Problem to solve: Omitting all pictures, print the lines of the listing from the one containing "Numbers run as" through the final line, both ends included, with no other text.

Provided material:
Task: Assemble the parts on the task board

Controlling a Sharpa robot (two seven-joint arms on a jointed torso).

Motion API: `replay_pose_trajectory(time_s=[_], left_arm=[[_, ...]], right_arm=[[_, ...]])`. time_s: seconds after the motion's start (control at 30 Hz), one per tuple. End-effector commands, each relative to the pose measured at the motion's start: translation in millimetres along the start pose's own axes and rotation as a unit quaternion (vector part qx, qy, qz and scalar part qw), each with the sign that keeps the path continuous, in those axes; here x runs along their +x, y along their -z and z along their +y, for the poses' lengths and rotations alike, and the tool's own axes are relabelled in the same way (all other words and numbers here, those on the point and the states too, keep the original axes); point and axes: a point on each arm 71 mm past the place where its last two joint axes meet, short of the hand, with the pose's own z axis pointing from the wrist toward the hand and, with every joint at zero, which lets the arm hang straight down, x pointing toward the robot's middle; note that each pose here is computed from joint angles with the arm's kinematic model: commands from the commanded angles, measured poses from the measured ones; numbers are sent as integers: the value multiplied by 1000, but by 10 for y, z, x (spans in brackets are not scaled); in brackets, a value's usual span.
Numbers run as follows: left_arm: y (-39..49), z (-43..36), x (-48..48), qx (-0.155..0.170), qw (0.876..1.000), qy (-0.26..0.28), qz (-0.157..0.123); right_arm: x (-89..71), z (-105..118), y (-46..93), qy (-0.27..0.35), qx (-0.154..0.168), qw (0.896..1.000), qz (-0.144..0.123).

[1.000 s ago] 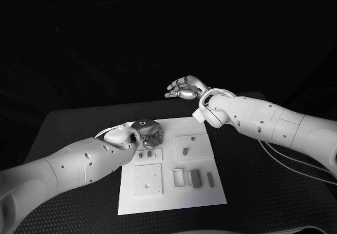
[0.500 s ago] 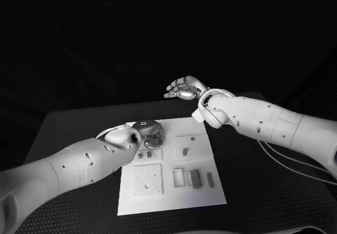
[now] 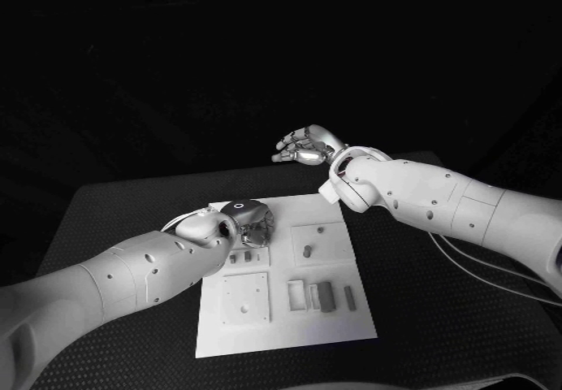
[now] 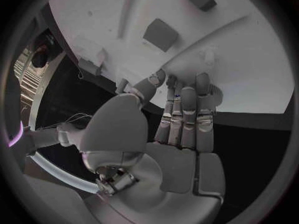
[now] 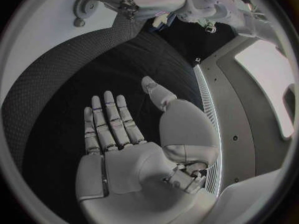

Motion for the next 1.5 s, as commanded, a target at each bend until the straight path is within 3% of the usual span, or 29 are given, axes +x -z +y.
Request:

Written solution:
Numbers run as follows: left_arm: y (-39..49), z (-43..36), x (-48..48), qx (-0.155..0.170), qw (0.876..1.000), qy (-0.26..0.28), qz (-0.157..0.123); right_arm: x (-89..71), z (-105..118), y (-46..93), qy (-0.27..0.35), qx (-0.154..0.168), qw (0.896..1.000), qz (-0.144..0.123).

[1.000 s ago] 
[0.500 s ago] 
[now] 
[now] 
[now] 

Motion for the next 1.5 s, as commanded, a target at each bend until the straight path is within 3% of the usual span, or 29 are given, axes +x -z +y.
Request:

No additional output will be produced.